Война и мир в его жизни | страница 71



Среди школьных друзей Полинина выделялся высокий красивый юноша Мишка Труфанов. Увлеченные театром, Ростислав и Михаил пытались на скромных школьных подмостках воплотить в героях русской классики свое видение любимых произведений. Чаще всего театральные споры они вели на углу улиц Измайловская и Святополк Мирская (тогда она называлась улица Кереселидзе). Миша сидел обычно на подоконнике окна своей квартиры, расположенной в одноэтажном доме, а Ростислав стоял на тротуаре, облокотившись о ствол векового платана. Их разговоры о театре Таирова, Марджанишвили, Завадского, переехавшего внезапно и своевременно в Ростов, Мейерхольда, не покинувшего вовремя Москву, о книге Станиславского «Моя жизнь в искусстве» и об интересных постановках молодого Товстоногова в Тбилисском русском драматическом театре продолжались часами.

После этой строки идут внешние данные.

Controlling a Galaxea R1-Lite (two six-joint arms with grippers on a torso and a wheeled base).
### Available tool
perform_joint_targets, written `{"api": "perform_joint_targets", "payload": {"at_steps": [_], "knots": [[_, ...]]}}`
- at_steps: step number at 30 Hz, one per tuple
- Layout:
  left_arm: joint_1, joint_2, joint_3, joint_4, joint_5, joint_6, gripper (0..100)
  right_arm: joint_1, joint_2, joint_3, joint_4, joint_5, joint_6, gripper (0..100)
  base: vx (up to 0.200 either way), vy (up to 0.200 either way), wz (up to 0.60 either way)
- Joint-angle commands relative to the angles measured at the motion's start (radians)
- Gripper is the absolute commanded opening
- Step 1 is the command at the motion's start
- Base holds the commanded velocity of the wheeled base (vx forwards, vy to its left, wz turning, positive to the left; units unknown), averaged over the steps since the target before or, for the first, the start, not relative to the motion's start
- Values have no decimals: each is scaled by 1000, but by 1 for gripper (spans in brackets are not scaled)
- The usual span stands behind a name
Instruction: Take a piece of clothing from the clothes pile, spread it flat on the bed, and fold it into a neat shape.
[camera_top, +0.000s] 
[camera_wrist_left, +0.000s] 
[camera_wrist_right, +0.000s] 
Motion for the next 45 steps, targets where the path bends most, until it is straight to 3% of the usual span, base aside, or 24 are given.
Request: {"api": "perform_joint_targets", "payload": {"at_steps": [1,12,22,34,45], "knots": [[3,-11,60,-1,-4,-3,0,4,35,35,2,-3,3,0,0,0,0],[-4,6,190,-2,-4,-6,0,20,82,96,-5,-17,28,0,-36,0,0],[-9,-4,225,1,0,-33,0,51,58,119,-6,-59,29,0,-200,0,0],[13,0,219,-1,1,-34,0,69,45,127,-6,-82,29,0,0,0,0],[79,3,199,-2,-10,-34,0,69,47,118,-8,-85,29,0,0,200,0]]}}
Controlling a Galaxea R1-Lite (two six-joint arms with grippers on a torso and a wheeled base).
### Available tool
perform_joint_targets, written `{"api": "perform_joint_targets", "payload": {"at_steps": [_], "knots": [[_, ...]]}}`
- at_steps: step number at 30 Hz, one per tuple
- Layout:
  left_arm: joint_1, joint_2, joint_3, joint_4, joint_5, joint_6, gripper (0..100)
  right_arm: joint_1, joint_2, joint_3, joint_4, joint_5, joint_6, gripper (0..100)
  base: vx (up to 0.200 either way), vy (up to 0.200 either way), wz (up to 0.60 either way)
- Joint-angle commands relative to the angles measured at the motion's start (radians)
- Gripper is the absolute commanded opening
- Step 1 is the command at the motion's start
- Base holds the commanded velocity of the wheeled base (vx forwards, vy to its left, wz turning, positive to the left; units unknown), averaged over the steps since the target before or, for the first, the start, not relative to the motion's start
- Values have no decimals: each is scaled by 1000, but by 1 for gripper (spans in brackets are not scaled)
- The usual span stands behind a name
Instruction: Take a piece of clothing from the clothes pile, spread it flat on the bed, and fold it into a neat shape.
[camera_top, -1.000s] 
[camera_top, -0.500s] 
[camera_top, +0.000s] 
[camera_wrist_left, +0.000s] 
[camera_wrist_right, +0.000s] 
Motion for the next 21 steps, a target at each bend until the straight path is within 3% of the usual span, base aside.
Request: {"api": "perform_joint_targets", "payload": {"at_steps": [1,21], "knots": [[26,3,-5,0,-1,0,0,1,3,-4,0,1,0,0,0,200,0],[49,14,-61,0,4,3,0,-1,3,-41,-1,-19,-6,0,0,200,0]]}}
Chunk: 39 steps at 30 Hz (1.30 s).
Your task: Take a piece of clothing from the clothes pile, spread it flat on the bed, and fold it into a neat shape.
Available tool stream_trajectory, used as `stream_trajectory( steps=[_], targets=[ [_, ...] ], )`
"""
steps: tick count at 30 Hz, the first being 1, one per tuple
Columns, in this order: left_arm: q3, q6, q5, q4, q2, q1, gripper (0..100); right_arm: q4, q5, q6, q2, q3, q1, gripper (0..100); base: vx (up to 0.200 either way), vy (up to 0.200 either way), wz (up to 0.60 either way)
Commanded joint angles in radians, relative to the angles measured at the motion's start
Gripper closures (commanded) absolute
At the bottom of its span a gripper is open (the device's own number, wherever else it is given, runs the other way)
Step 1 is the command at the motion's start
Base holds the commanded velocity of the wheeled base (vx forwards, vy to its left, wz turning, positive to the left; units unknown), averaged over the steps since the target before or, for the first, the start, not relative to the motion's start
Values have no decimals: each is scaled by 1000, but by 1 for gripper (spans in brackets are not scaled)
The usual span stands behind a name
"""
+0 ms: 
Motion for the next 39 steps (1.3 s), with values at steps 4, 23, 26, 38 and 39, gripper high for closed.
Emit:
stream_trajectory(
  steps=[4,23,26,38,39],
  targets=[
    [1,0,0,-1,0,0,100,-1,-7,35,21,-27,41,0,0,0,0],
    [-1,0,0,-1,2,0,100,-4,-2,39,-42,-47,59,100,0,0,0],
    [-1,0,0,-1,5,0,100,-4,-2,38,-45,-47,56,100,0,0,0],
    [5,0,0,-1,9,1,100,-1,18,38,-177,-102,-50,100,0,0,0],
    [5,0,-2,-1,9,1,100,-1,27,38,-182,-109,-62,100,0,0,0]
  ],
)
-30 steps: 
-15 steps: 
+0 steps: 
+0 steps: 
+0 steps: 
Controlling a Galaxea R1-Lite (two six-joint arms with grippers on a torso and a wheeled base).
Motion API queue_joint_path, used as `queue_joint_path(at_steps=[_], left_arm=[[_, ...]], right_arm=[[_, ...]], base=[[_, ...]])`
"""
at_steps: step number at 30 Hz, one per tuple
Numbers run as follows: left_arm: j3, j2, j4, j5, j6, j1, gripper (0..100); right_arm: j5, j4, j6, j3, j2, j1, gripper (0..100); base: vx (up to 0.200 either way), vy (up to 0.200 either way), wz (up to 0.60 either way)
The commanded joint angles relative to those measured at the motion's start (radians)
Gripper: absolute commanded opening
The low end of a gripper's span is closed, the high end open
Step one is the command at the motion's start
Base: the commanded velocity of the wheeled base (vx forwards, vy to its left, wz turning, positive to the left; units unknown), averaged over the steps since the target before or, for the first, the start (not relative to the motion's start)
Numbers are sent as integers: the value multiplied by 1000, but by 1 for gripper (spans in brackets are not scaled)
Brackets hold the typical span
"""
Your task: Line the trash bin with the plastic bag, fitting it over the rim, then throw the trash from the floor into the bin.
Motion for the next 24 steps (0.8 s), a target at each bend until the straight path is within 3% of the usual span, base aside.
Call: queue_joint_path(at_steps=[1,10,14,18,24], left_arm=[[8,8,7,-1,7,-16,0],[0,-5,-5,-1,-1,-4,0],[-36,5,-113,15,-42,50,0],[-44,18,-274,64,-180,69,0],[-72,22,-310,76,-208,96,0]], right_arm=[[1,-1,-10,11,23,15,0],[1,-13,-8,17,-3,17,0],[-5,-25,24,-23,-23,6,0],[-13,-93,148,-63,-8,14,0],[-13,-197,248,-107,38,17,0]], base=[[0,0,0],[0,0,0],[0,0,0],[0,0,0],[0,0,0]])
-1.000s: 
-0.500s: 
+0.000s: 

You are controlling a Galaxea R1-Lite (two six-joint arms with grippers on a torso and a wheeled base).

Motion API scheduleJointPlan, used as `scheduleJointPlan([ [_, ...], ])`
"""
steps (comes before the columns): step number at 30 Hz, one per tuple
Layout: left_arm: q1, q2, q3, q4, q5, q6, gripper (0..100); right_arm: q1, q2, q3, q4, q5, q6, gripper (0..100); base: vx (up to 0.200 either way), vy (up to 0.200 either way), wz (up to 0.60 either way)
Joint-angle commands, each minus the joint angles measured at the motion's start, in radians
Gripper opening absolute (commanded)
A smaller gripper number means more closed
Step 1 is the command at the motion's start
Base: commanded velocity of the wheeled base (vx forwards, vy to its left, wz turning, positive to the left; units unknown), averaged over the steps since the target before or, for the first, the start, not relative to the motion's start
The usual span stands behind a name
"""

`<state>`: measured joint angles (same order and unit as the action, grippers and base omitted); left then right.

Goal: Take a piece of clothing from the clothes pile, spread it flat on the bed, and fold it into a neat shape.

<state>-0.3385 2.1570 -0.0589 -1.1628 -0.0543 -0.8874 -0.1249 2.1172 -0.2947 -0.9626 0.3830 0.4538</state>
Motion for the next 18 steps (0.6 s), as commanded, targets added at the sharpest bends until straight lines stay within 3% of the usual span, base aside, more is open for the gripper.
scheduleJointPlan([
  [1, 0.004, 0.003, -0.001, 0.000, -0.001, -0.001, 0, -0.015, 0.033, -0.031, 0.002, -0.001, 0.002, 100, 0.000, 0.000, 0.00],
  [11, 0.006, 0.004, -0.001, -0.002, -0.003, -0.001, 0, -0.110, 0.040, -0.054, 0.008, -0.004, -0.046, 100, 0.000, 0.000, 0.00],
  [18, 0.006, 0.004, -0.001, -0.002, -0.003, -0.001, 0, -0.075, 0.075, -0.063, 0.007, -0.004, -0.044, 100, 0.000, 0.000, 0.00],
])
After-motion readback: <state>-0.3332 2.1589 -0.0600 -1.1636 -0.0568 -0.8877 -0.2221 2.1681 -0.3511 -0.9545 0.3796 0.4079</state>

Через много лет он услышал по телевизору о замечательном грузинском режиссере, создавшем в Тбилиси свой театр – театр киноактера, фамилия которого была Туманишвили. Позже он узнал, что это и есть его друг детства Мишка Труфанов, а теперь Михаил Иванович Туманишвили. Ему пришлось поменять фамилию отца на материнскую, чтобы найти заслуженное признание у чиновников «интернационального» Тбилиси. Впрочем, коммунистический интернационал трещал по швам и в Москве. Соратник Труфанова и Полинина по театральным постановкам в школе Густав Айзенберг был обнаружен Ростиславом среди наиболее известных сценаристов под русской фамилией. Мир театра и кино будет неполным, если не упомянуть еще одного выпускника 42 тбилисской школы, пионера из отряда Ростислава, вечно ищущего себя в искусстве и мечущегося между Тбилиси, Киевом и Ереваном, выдающегося кинорежиссера Сержика Параджанова.

Окончательно тбилисский интернационализм был подорван тем зрелищем, которое Полинин наблюдал на проспекте Руставели в свой последний приезд в родной город. Защита диссертации, несмотря на противодействие студентов, состоялась, после того как проректор института сумел провести оппонентов через черный ход здания. Вечером того же дня он увидел груды булыжников, которые подвозили грузовики, создавая замкнутое пространство, ограниченное с одной стороны бывшим институтом Маркса-Энгельса-Ленина, а с другой – Дворцом пионеров. Тем временем возле здания правительства шел бесконечный митинг, организованный диссидентом-провокатором, ловко использовавшим имя своего отца, известного грузинского писателя. Все это не могло вдохновлять бывшего тбилисца, только что расточавшего комплименты молодой соискательнице, защищавшей свою диссертацию рядом с поверженным бюстом Пушкина. Расстроенный, он поднялся на лифте в свой номер на одном из верхних этажей гостиницы «Иверия» и попытался уснуть. Но сон его был не долог. Вскоре его разбудили крики и скрежет тяжелых машин. Через пару минут он был у окна, а потом и на улице. Ему пришлось стать свидетелем, как молодые солдатики с трудом продвигались за бронемашинами в сторону толпы, всячески укрываясь от камнепада, источником которого были «отчаянные герои», выставившие перед собой надежный заслон из нескольких рядов женщин. Солдаты, на головы которых обрушились булыжники, старались через ряды женщин пробиться к последователям известной скульптуры «булыжник – оружие пролетариата». К этому времени робкие вдохновители митинга успели куда-то скрыться, а жертвами оказались грузинские женщины, затоптанные грубыми сапогами. Так завершался первый акт борьбы грузинских националистов за свою «независимость». Прибывшая через несколько дней комиссия российских доморощенных демократов констатировала вину саперных лопаток, единственного «оружия», выданного солдатам.